WHAT THE TASK ASKS ▸ Search the records for the string "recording", then copy each line that has it.

Source records ▸
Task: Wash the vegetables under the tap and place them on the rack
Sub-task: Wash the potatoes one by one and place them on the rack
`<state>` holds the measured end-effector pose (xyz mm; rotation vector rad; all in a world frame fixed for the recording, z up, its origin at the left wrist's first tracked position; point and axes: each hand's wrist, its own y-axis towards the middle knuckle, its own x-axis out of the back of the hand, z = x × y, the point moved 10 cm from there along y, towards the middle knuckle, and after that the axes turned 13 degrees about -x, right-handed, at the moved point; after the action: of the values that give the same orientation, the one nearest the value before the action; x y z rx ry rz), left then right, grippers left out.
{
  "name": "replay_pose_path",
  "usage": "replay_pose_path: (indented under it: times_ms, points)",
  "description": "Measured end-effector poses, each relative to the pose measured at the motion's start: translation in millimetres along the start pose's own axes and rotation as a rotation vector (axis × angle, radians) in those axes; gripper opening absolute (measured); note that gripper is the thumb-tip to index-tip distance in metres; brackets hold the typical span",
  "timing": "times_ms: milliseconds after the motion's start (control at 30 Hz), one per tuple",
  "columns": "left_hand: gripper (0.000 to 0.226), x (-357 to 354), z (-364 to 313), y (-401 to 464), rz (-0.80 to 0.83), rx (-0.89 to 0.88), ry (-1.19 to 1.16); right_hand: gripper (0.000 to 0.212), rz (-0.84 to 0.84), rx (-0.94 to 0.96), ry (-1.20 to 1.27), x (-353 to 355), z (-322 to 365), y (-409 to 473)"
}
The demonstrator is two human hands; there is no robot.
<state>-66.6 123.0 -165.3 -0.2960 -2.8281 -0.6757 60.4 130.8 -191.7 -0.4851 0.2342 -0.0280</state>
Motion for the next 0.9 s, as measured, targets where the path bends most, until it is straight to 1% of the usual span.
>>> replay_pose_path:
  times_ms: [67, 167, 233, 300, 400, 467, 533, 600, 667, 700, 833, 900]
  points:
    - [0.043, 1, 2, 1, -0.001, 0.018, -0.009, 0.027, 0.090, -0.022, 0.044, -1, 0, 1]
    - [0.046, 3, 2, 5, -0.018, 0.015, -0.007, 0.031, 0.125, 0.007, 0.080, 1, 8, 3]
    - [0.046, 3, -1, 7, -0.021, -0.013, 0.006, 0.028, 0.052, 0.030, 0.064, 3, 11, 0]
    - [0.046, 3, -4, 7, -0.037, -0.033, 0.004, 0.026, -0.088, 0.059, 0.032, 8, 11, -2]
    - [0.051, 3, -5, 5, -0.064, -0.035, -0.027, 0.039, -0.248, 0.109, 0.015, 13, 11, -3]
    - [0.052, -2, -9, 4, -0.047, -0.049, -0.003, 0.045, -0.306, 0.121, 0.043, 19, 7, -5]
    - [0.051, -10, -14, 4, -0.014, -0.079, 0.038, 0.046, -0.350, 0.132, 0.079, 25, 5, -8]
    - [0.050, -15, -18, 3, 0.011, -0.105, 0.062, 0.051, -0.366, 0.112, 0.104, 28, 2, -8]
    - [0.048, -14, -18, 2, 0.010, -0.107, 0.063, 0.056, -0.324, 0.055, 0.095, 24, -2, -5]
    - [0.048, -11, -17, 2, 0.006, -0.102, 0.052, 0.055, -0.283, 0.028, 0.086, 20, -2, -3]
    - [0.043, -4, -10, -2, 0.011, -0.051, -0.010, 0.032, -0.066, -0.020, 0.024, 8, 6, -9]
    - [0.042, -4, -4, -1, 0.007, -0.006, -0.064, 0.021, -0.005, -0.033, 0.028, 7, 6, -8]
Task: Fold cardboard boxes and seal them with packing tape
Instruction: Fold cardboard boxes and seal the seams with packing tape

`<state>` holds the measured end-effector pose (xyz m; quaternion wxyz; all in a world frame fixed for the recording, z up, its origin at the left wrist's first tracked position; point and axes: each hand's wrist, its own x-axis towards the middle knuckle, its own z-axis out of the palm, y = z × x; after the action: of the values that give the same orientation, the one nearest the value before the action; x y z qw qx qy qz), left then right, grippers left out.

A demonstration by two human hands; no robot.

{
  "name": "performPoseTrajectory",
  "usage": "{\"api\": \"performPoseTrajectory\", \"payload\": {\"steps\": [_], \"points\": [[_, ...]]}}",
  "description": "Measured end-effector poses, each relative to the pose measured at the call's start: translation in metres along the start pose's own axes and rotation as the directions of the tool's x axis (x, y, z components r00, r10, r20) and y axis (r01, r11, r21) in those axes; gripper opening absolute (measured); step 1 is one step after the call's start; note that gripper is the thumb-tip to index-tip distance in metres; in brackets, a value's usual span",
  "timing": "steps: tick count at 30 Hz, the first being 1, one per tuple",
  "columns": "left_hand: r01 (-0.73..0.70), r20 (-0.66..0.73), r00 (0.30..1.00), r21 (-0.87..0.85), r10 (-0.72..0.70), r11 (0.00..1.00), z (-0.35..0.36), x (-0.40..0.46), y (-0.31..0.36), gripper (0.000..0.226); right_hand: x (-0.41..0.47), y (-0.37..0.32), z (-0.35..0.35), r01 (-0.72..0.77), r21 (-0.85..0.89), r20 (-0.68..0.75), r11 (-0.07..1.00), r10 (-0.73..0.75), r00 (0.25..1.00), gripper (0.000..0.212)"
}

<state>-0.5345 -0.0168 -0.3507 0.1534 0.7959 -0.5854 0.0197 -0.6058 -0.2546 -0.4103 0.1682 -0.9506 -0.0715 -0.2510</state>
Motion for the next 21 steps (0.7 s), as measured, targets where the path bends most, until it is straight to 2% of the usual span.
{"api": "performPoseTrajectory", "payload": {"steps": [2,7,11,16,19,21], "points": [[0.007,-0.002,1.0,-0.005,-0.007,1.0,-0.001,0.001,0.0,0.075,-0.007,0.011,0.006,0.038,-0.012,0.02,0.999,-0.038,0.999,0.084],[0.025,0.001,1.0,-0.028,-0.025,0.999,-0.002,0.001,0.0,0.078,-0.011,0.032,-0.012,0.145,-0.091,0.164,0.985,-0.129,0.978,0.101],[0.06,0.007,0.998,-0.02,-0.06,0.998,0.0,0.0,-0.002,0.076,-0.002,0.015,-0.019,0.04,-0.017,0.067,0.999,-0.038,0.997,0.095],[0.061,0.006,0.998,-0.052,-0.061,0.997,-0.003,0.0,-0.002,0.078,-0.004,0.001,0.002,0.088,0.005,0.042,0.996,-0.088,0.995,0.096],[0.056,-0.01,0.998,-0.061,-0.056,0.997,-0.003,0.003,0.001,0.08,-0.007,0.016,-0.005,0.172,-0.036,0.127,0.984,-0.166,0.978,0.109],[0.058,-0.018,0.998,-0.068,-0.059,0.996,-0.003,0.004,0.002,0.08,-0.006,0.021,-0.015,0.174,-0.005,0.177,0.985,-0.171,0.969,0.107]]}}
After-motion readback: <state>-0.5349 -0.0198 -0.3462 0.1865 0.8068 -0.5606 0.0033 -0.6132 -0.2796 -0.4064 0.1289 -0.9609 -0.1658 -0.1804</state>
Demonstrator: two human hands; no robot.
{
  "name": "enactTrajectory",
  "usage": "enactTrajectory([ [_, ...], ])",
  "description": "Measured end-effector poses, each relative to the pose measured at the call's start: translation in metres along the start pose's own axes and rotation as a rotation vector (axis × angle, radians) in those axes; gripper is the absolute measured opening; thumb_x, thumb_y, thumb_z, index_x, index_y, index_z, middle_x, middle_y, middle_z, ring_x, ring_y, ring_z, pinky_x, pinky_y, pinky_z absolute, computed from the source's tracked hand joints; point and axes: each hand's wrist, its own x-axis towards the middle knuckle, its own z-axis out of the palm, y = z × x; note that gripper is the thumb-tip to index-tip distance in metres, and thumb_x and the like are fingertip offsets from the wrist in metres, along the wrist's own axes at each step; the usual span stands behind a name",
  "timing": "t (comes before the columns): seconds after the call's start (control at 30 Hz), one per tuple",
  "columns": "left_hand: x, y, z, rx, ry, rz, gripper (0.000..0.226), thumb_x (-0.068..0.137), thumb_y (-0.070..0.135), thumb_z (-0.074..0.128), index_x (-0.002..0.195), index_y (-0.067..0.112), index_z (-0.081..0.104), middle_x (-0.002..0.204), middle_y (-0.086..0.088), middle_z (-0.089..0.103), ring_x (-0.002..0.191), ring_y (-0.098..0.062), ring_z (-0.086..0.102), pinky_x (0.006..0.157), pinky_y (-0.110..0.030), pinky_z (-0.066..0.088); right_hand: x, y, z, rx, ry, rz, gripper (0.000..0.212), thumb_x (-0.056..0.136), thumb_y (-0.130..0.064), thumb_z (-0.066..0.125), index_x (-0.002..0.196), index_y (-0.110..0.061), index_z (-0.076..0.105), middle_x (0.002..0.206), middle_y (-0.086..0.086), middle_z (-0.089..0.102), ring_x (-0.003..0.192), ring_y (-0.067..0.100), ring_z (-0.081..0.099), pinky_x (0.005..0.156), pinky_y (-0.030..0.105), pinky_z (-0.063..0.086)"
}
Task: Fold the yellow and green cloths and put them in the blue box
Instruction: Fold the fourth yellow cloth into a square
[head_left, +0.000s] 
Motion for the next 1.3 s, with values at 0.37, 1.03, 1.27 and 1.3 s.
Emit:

EXERCISE RESULT ▸
`<state>` holds the measured end-effector pose (xyz mm; rotation vector rad; all in a world frame fixed for the recording, z up, its origin at the left wrist's first tracked position; point and axes: each hand's wrist, its own y-axis towards the middle knuckle, its own x-axis out of the back of the hand, z = x × y, the point moved 10 cm from there along y, towards the middle knuckle, and after that the axes turned 13 degrees about -x, right-handed, at the moved point; after the action: of the values that give the same orientation, the one nearest the value before the action; x y z rx ry rz), left then right, grippers left out.
`<state>` holds the measured end-effector pose (xyz m; quaternion wxyz; all in a world frame fixed for the recording, z up, its origin at the left wrist's first tracked position; point and axes: each hand's wrist, its own x-axis towards the middle knuckle, its own z-axis out of the palm, y = z × x; after the action: of the values that give the same orientation, the one nearest the value before the action; x y z qw qx qy qz), left then right, grippers left out.

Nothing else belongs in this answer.